Obviously, there are many factors I didn't have the capacity to account for. A big one is genre. As of now, I have not found a way to get reliably- and uniformly- sourced genre information on all the songs in my data. It's something I hope to keep looking into, though it is one of many symptoms of the data-collection limitations I faced. I lost a lot of data due to non-response bias by the lyric searcher.

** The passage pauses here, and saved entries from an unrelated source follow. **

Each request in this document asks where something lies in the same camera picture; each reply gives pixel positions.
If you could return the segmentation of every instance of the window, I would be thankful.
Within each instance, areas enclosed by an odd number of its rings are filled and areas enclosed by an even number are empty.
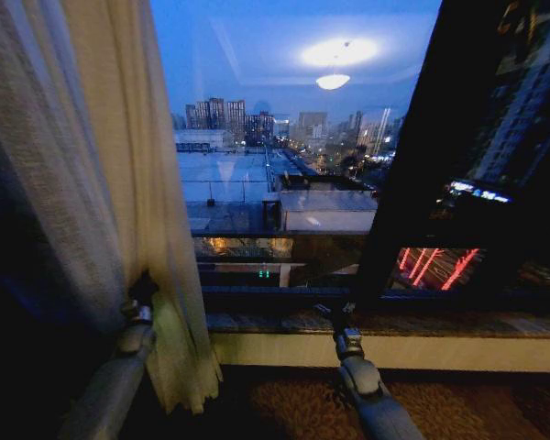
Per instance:
[[[504,4],[310,3],[152,2],[203,286],[520,285],[550,236],[550,2],[529,40]]]
[[[202,284],[350,285],[440,1],[152,5]]]

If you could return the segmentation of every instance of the curtain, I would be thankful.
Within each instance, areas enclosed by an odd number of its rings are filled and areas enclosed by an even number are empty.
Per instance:
[[[167,412],[201,412],[220,371],[148,1],[0,2],[0,149],[94,328],[149,269],[149,375]]]

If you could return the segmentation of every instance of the flat roof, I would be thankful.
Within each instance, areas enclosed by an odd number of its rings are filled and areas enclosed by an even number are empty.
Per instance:
[[[283,211],[376,211],[370,192],[362,191],[282,191]]]

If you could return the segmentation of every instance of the building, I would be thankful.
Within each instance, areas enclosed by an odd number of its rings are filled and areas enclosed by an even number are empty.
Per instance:
[[[197,128],[207,130],[210,128],[210,103],[207,101],[198,101],[195,105],[195,118]]]
[[[185,123],[185,118],[176,113],[171,114],[171,123],[173,124],[173,130],[184,130],[187,125]]]
[[[388,155],[397,150],[397,145],[400,141],[400,133],[402,131],[404,116],[393,119],[391,124],[385,127],[383,142],[379,150],[380,155]]]
[[[228,130],[234,136],[237,143],[245,140],[245,100],[231,101],[227,103]]]
[[[273,136],[279,139],[288,139],[290,137],[289,115],[273,115]]]
[[[179,130],[174,139],[178,151],[216,151],[234,147],[232,134],[226,130]]]
[[[273,138],[273,116],[267,112],[245,116],[245,141],[247,145],[264,145]]]
[[[208,101],[209,118],[208,128],[212,130],[226,130],[226,115],[224,113],[224,99],[210,98]]]
[[[355,116],[355,124],[351,126],[357,133],[360,132],[360,126],[363,122],[363,112],[360,110],[357,111],[357,115]]]
[[[302,137],[302,140],[307,138],[315,138],[315,134],[321,138],[326,136],[326,119],[328,113],[326,112],[300,112],[298,119],[298,134]]]
[[[386,136],[387,121],[391,109],[386,107],[383,109],[380,117],[374,119],[365,118],[365,122],[362,122],[361,128],[358,133],[357,145],[366,147],[366,154],[370,156],[377,156],[380,154],[381,147],[384,143],[391,141],[391,137]]]
[[[377,202],[363,191],[282,191],[280,226],[284,231],[367,232]]]
[[[195,105],[185,105],[185,125],[187,128],[194,130],[198,127],[198,117],[195,113]]]
[[[545,106],[550,97],[550,22],[542,24],[538,29],[547,32],[537,32],[541,41],[533,44],[539,49],[519,62],[511,53],[498,68],[490,115],[476,138],[475,163],[467,173],[470,180],[522,186],[548,150],[550,131],[538,133],[537,128],[550,121]]]

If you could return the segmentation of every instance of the ceiling light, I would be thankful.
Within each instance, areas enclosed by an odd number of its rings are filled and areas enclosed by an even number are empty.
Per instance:
[[[345,85],[349,79],[350,77],[348,75],[339,75],[335,73],[334,75],[321,76],[315,81],[325,90],[334,90]]]
[[[302,53],[302,59],[313,66],[346,66],[373,57],[377,47],[368,39],[335,38],[316,44]]]

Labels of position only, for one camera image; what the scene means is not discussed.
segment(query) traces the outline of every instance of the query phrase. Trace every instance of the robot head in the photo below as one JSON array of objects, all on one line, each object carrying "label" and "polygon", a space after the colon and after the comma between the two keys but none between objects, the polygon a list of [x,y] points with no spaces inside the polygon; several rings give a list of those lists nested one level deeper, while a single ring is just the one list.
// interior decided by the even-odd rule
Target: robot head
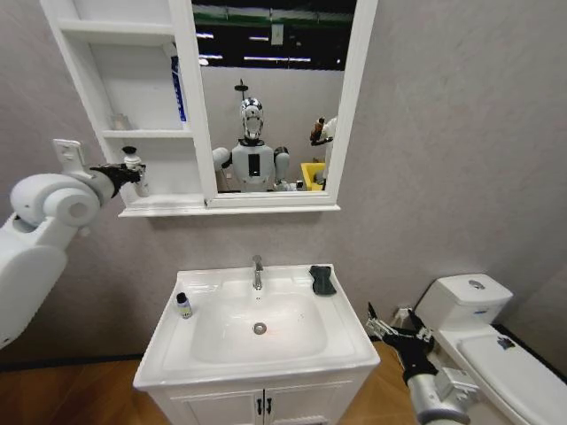
[{"label": "robot head", "polygon": [[260,139],[264,125],[264,111],[260,100],[248,97],[240,105],[240,117],[245,126],[245,138],[249,140]]}]

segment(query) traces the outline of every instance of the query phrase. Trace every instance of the black sponge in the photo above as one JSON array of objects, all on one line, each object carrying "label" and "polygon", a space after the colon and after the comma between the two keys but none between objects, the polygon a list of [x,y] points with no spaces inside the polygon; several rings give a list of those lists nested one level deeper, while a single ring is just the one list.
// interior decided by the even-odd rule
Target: black sponge
[{"label": "black sponge", "polygon": [[311,266],[309,273],[313,276],[313,292],[316,295],[334,295],[337,293],[330,282],[330,267]]}]

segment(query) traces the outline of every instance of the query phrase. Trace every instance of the cabinet door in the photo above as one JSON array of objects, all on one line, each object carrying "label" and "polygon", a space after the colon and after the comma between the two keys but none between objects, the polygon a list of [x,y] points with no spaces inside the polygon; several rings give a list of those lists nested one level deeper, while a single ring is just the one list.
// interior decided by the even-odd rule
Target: cabinet door
[{"label": "cabinet door", "polygon": [[342,382],[266,389],[265,425],[327,425]]},{"label": "cabinet door", "polygon": [[263,425],[263,391],[176,398],[177,410],[191,425]]}]

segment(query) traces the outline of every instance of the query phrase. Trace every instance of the white sink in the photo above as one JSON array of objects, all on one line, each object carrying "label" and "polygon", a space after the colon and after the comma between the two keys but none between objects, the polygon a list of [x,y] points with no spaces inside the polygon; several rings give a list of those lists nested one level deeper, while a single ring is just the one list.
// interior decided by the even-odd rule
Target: white sink
[{"label": "white sink", "polygon": [[[312,290],[309,268],[265,267],[262,290],[252,287],[251,267],[179,272],[134,385],[147,389],[377,365],[377,353],[334,271],[337,294],[320,297]],[[175,308],[180,291],[193,308],[188,320]],[[254,332],[257,324],[265,325],[264,333]]]}]

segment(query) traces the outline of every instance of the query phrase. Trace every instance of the drain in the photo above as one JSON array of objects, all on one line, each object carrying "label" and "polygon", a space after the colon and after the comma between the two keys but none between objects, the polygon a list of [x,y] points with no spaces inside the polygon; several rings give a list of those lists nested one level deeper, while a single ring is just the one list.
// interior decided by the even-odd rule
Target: drain
[{"label": "drain", "polygon": [[262,335],[263,333],[266,332],[266,329],[268,329],[266,323],[262,323],[261,321],[259,321],[258,323],[254,323],[254,326],[252,327],[252,330],[256,335]]}]

I plan to explore other combinations of languages and language families in the near future, as I am curious to know if that this set of languages was just a lucky trifecta, or if I get similar results for other groups. I am a statistician, so my guess is that this one lies somewhere in the middle.

As always, I hope to keep exploring this awesome dataset as time allows. As a full-time masters student, I'm not sure what that means for my availability, but stick with me. My next idea is to look at classifying languages into language families based on audio features.